In the midst of a pandemic there is something very important that many people have over looked, and that is completing the 2020 Census. I am sure you have received something in the mail but in case you did not there are many ways you can participate in the 2020 Census. Originally the deadline to participate was July 31st but it has been extended to October 31st. During the “Self-Response Phase” you can respond online, by phone or mail.
Participating in the census is required by law even if you recently completed another survey from the Census Bureau. A complete and accurate count is critical for you and your community, because the results of the 2020 Census will affect community funding, congressional representation, and more.
The 2020 Census asks a few simple questions about you and everyone who was living with you on April 1, 2020.
Please complete your form online, by going to my2020census.gov
Find out more about each of these methods below:
Please note that if you are responding online, you must complete the census in one sitting, as you don’t have the ability to save your progress. You can see the questions the census asked.
Even if you did not receive an invitation to respond from the Census Bureau, you may respond online.
The Census Bureau began mailing paper questionnaires in mid-April to homes that had not yet responded. If you have not already responded, please complete and mail back your form as soon as you receive it. And if you prefer, you still have the option of responding online or by phone instead.
Who Should Respond…
The 2020 Census counts everyone living in the United States and its five territories (Puerto Rico, American Samoa, the Commonwealth of the Northern Mariana Islands, Guam, and the U.S. Virgin Islands).
One person should respond for each home. That person must be at least 15 years old. They should live in the home or place of residence themselves and know general information about each person living there. (For more information, visit Questions Asked.)

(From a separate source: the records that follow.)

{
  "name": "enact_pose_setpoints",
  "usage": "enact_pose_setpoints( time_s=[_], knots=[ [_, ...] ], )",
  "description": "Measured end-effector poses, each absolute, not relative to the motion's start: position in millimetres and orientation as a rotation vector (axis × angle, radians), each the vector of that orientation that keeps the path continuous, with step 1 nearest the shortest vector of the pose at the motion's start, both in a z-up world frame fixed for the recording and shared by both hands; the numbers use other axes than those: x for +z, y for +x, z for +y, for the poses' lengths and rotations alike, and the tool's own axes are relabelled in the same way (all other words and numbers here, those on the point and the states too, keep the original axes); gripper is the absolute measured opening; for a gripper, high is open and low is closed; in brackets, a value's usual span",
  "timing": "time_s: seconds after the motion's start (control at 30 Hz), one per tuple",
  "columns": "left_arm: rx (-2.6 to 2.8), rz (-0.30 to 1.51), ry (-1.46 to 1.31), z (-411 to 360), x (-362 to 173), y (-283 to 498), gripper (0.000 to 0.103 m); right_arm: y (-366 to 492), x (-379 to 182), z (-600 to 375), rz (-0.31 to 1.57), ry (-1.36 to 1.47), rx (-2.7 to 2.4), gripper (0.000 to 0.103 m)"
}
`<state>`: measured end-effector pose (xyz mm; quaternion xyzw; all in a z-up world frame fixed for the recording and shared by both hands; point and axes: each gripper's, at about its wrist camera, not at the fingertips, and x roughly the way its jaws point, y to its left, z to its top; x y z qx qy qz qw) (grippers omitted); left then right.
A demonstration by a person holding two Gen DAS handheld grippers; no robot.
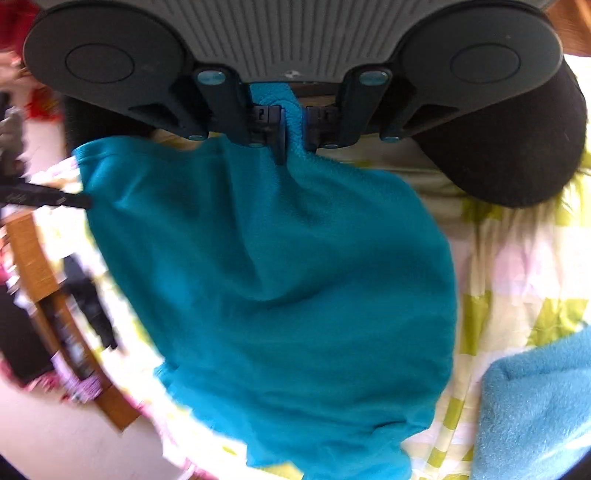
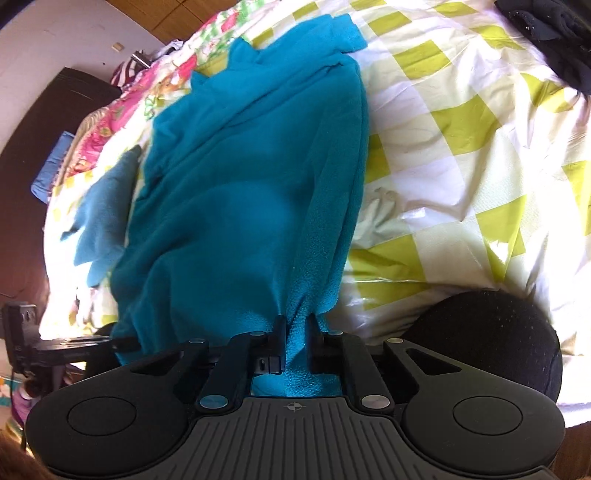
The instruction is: Fold small clothes
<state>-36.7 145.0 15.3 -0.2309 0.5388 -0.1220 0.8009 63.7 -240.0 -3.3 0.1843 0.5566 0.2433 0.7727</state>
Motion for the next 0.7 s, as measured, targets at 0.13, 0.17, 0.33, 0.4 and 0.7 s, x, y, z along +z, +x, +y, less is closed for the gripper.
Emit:
enact_pose_setpoints(
  time_s=[0.13, 0.17, 0.33, 0.4, 0.7],
  knots=[
    [-0.324, 0.953, -0.710, 165, 49, -54, 0.021, 50, 18, -254, 1.159, 0.492, 0.563, 0.009],
    [-0.332, 0.901, -0.754, 170, 56, -55, 0.021, 48, 22, -260, 1.137, 0.540, 0.570, 0.008],
    [-0.396, 0.761, -0.856, 190, 71, -26, 0.021, 61, 40, -265, 0.987, 0.762, 0.620, 0.004],
    [-0.391, 0.744, -0.846, 197, 72, -13, 0.021, 72, 43, -260, 0.954, 0.740, 0.610, 0.004],
    [-0.271, 1.049, -0.685, 184, 6, -6, 0.022, 87, -10, -239, 1.194, 0.506, 0.329, 0.009]
  ],
)
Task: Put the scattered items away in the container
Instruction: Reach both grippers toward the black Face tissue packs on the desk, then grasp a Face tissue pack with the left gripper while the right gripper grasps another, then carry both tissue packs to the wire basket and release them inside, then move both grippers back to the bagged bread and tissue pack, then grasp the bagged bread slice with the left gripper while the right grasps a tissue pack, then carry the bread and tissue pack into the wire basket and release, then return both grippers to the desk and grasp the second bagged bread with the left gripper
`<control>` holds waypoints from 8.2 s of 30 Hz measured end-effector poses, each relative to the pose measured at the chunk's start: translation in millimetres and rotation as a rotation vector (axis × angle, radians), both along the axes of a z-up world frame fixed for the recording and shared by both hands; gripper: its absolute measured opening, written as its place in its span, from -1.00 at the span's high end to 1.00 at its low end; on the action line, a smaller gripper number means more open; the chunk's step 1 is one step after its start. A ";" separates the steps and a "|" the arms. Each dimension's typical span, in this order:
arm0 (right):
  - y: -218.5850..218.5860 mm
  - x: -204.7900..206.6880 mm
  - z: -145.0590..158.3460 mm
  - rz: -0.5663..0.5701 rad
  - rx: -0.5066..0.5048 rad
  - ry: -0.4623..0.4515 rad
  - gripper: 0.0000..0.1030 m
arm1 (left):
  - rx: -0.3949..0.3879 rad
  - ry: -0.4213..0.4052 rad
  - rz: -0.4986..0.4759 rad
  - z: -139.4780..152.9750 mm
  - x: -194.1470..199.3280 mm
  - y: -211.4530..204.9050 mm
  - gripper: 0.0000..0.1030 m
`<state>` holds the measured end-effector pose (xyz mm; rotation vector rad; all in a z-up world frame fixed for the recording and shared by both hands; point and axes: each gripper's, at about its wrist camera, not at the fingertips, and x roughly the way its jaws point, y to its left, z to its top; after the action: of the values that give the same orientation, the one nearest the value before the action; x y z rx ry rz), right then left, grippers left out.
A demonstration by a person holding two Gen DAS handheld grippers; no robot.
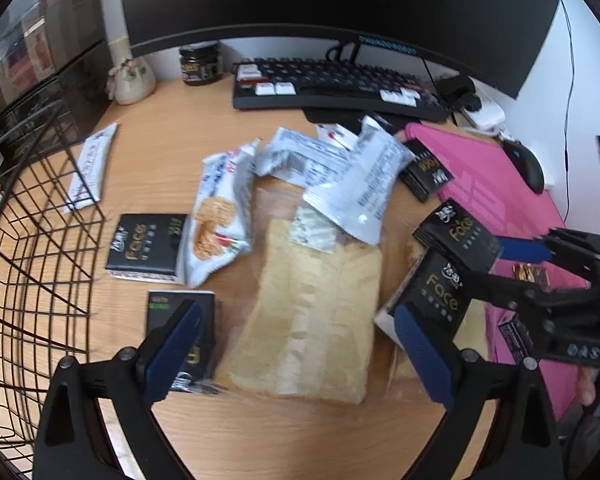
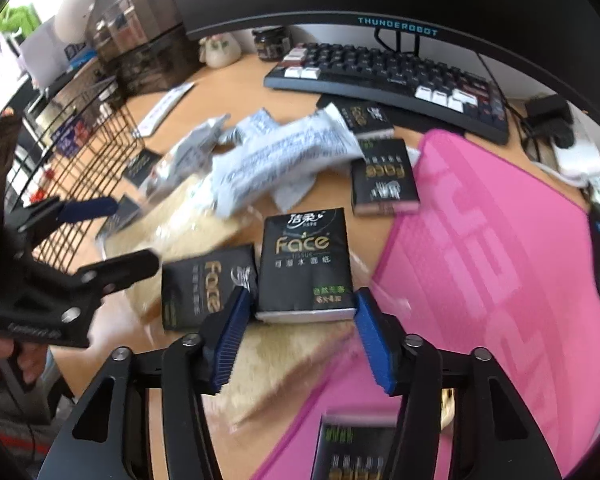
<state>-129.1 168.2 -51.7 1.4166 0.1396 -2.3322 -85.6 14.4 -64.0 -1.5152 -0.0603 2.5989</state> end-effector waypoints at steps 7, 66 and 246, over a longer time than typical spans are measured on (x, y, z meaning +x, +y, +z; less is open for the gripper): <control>19.9 18.9 13.1 -0.079 0.035 0.056 0.04 | -0.012 0.008 -0.102 1.4 4.1 34.1 -0.87; -197.0 45.1 119.6 0.335 -0.158 0.261 0.08 | -0.102 0.241 0.258 123.1 88.0 -162.6 -0.03; -3.0 29.0 54.7 -0.132 -0.087 0.150 -0.23 | -0.145 0.095 -0.050 42.5 23.7 0.1 -0.73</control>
<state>-100.2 165.2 3.0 1.2435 -0.0142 -2.5197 -62.0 14.5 -21.5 -1.4137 0.1773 2.6827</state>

The Census Bureau has specific operations and processes in place to count everyone, including those in group living situations such as college dorms, nursing homes, military barracks, and prisons.
What Is the 2020 Census…
Why We Conduct This Count…
The census provides critical data that lawmakers, business owners, teachers, and many others use to provide daily services, products, and support for you and your community. Every year, billions of dollars in federal funding go to hospitals, fire departments, schools, roads, and other resources based on census data.
The results of the census also determine the number of seats each state will have in the U.S. House of Representatives, and they are used to draw congressional and state legislative districts.

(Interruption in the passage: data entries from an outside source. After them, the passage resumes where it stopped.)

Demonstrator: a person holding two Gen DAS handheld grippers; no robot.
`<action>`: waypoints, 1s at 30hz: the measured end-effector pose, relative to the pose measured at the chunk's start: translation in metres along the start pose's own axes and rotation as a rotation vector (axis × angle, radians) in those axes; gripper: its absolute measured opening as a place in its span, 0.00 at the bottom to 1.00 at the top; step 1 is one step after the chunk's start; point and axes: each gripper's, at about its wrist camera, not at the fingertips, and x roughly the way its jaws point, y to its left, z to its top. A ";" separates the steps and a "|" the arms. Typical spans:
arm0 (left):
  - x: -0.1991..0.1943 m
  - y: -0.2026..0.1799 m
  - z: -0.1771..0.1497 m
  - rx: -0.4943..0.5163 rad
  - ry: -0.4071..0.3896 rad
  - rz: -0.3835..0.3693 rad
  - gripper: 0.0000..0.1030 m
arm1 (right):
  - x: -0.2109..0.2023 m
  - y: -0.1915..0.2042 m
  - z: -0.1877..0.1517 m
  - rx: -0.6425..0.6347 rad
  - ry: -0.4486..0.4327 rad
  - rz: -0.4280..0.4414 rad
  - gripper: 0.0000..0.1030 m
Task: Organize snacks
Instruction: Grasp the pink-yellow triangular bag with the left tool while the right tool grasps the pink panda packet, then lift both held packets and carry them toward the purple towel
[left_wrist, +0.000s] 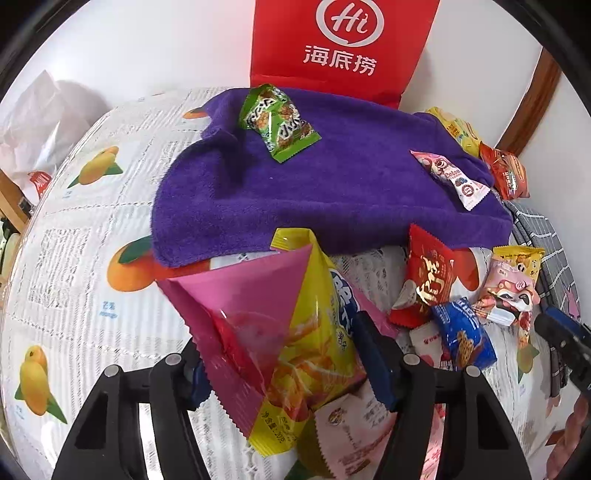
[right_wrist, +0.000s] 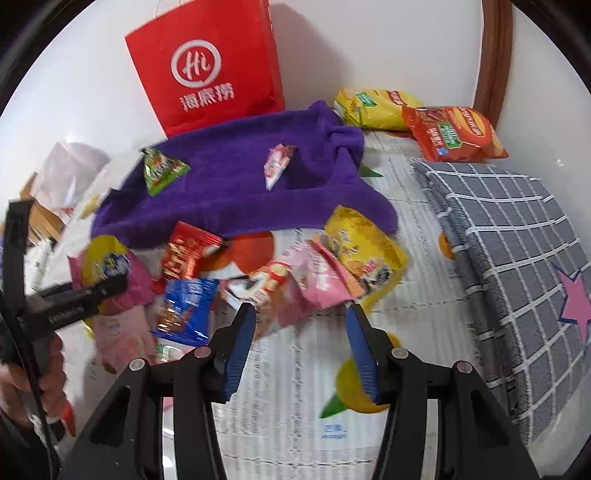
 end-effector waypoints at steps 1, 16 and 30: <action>-0.002 0.003 -0.001 -0.007 0.000 -0.002 0.63 | 0.000 0.002 0.001 0.000 -0.005 0.010 0.50; -0.005 0.025 -0.007 -0.064 0.010 0.003 0.63 | 0.008 0.027 -0.008 -0.069 -0.008 -0.018 0.14; -0.035 0.029 -0.025 -0.086 -0.025 0.002 0.61 | -0.037 -0.007 -0.067 -0.120 0.072 -0.041 0.24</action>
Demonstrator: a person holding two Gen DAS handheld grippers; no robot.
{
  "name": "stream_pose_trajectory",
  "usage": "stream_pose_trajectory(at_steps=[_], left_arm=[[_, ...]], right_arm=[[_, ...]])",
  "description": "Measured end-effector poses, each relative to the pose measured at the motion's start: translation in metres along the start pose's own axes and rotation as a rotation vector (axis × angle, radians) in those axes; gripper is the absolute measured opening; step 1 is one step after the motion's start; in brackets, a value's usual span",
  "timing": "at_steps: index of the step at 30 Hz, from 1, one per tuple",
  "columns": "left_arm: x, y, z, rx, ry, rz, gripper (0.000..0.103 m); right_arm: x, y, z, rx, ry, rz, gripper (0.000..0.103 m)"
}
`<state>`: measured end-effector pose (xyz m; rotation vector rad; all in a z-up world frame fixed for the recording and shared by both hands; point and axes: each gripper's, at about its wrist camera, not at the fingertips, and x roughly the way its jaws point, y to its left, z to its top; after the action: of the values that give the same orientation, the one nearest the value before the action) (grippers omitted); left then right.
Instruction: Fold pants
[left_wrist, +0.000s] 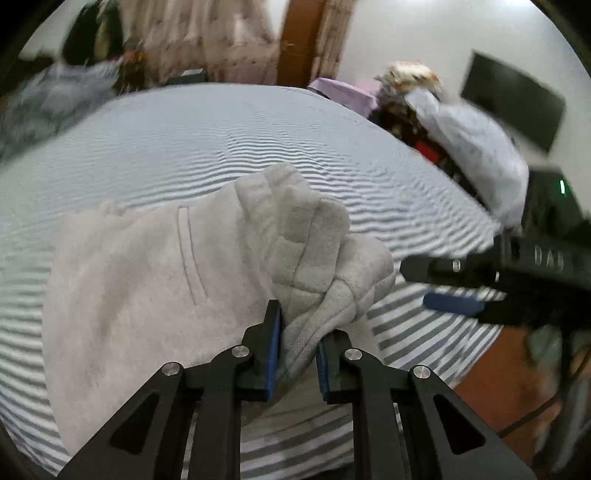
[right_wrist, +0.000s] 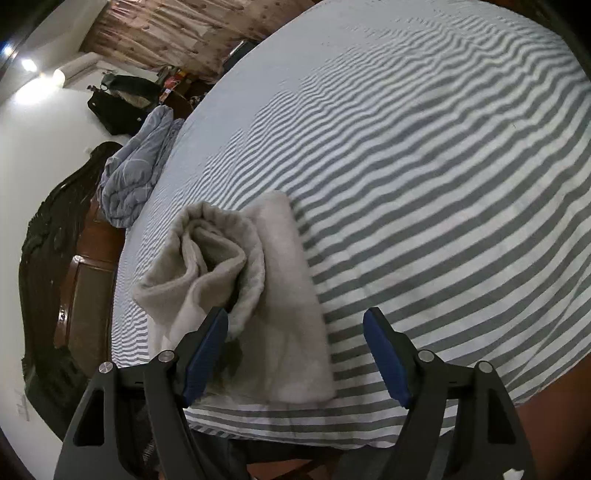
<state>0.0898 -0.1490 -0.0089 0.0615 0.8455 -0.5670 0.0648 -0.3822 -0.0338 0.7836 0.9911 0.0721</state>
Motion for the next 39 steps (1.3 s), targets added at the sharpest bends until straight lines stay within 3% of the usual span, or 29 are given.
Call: stream_pose_trajectory(at_steps=[9, 14, 23, 25, 26, 27, 29, 31, 35, 39], left_arm=[[0.002, -0.014, -0.007, 0.079, 0.037, 0.069, 0.025], [-0.009, -0.002, -0.015, 0.047, 0.058, 0.048, 0.026], [-0.019, -0.002, -0.028, 0.055, 0.081, 0.039, 0.039], [-0.022, 0.001, -0.029, 0.049, 0.084, 0.011, 0.051], [-0.029, 0.000, -0.030, 0.038, 0.071, -0.034, 0.072], [-0.035, 0.000, -0.030, 0.031, 0.051, -0.051, 0.081], [-0.049, -0.002, -0.031, 0.055, 0.006, -0.068, 0.081], [-0.053, 0.001, -0.031, 0.052, 0.011, -0.076, 0.081], [-0.061, 0.035, -0.033, -0.054, 0.040, -0.079, 0.081], [-0.070, 0.077, -0.036, -0.142, 0.020, -0.012, 0.081]], right_arm=[[0.010, 0.000, -0.001, 0.000, 0.007, 0.063, 0.074], [0.007, 0.009, -0.003, -0.033, 0.012, 0.070, 0.074], [0.008, 0.019, -0.014, -0.053, 0.048, 0.098, 0.074], [0.011, 0.023, -0.017, -0.056, 0.060, 0.101, 0.074], [0.012, 0.024, -0.018, -0.057, 0.067, 0.107, 0.074], [0.014, 0.026, -0.019, -0.058, 0.072, 0.116, 0.074], [0.017, 0.030, -0.024, -0.063, 0.086, 0.130, 0.075], [0.023, 0.033, -0.028, -0.064, 0.103, 0.134, 0.076], [0.034, 0.036, -0.036, -0.049, 0.132, 0.169, 0.076], [0.044, 0.044, -0.045, -0.083, 0.133, 0.173, 0.081]])
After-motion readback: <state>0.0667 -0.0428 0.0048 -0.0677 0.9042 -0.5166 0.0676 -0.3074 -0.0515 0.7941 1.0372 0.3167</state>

It’s also in the Constitution: Article 1, Section 2, mandates that the country conduct a count of its population once every 10 years. The 2020 Census will mark the 24th time that the country has counted its population since 1790.
Census and Covid-19…
You should be counted where you were living and sleeping most of the time as of April 1, 2020. If you are responding for your home, count everyone who was living and sleeping there most of the time as of April 1, 2020. This includes young children, foster children, roommates, and any family members or friends who are living with you, even temporarily.
Please note that if someone was staying with you temporarily on April 1 due to the COVID-19 situation, they should be counted where they usually live. This includes college students, who should still be counted at school, even if they are home early because of the COVID-19 situation. If they live in student housing, the college will count them. If they live off campus, they should complete the census for their off-campus address and include any roommates or other people living there.
If someone is staying with you on April 1 who doesn’t have a usual home elsewhere, please include them in your response.
People in some living situations—including students, service members, and people in health care facilities—may have questions about how to respond or where they should count themselves. You may also have questions if you recently moved, have multiple residences, or have no permanent address.